- Leader: Carlos Pineda
- Founded: 5 November 2023
- Split from: Cambio, Citizen Prosperity
- Ideology: Conservatism Right-wing populism
- Political position: Right-wing
- Colors: Sky blue
- Seats in Congress: 0 / 160

Website
- https://partidopoliticoservir.com.gt/es/

= Serve (political party) =

Serve (Servir) is a political party in formation in Guatemala, led by businessman and influencer Carlos Pineda.

== History ==
Carlos Pineda ran as a presidential candidate in 2023 general election for two different political parties: Cambio and then Citizen Prosperity, formalizing his candidacy with the latter. Pineda was ultimately declared the favorite to run in the runoff by several polls, but was controversially disqualified due to several legal proceedings allegedly committed by his party.

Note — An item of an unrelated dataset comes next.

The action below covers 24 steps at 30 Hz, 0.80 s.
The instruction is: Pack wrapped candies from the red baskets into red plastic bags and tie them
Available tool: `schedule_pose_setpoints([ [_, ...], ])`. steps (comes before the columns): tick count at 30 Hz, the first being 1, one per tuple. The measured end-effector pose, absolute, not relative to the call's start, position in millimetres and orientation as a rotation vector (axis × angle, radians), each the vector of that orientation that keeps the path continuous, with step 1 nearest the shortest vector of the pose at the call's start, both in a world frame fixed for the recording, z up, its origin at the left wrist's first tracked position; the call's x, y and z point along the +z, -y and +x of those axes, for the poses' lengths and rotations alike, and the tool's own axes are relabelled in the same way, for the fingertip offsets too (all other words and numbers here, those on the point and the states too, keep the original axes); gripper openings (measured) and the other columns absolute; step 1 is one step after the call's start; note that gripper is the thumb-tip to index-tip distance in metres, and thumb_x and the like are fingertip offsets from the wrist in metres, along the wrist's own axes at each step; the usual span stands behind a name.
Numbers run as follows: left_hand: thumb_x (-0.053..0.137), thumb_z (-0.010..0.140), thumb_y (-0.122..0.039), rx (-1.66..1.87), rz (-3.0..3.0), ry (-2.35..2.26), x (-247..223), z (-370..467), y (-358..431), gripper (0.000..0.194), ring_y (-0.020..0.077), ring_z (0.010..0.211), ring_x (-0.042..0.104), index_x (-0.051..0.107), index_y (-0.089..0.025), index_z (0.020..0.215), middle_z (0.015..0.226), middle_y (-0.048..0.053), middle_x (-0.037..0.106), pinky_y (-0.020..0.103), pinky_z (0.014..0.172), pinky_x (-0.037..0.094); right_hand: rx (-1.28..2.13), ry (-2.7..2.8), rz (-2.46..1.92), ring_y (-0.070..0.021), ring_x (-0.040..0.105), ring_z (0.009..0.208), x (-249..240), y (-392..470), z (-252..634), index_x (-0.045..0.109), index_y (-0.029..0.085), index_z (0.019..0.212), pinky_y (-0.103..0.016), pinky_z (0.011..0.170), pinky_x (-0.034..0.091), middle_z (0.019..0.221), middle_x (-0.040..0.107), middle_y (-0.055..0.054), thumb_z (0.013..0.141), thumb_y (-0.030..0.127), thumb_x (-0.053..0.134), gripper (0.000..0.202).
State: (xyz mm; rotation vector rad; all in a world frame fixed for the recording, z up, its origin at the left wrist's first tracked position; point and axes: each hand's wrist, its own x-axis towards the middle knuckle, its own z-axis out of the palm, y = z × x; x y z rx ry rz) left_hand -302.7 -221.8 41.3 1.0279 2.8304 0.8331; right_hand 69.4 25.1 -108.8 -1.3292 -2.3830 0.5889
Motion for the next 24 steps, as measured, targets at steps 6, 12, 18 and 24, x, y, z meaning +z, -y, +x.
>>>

After Bernardo Arévalo's electoral victory, Pineda announced the formation of a new political project, holding its first meeting in November 2023, which became official in April 2024, when Serve's first general assembly was held. Several former candidates who had run alongside Pineda in 2023 attended, including his unsuccessful 2023 running mate, fellow influencer Efraín Orozco.

By 2025, the party had met most of the requirements for its participation in 2027 general election, but is pending legal registration with the Supreme Electoral Tribunal. The party and its ideology revolve around the leadership of Pineda, who has declared himself a conservative. Pineda has been critical of President Bernardo Arévalo's administration and has surrounded himself with figures opposed to his government.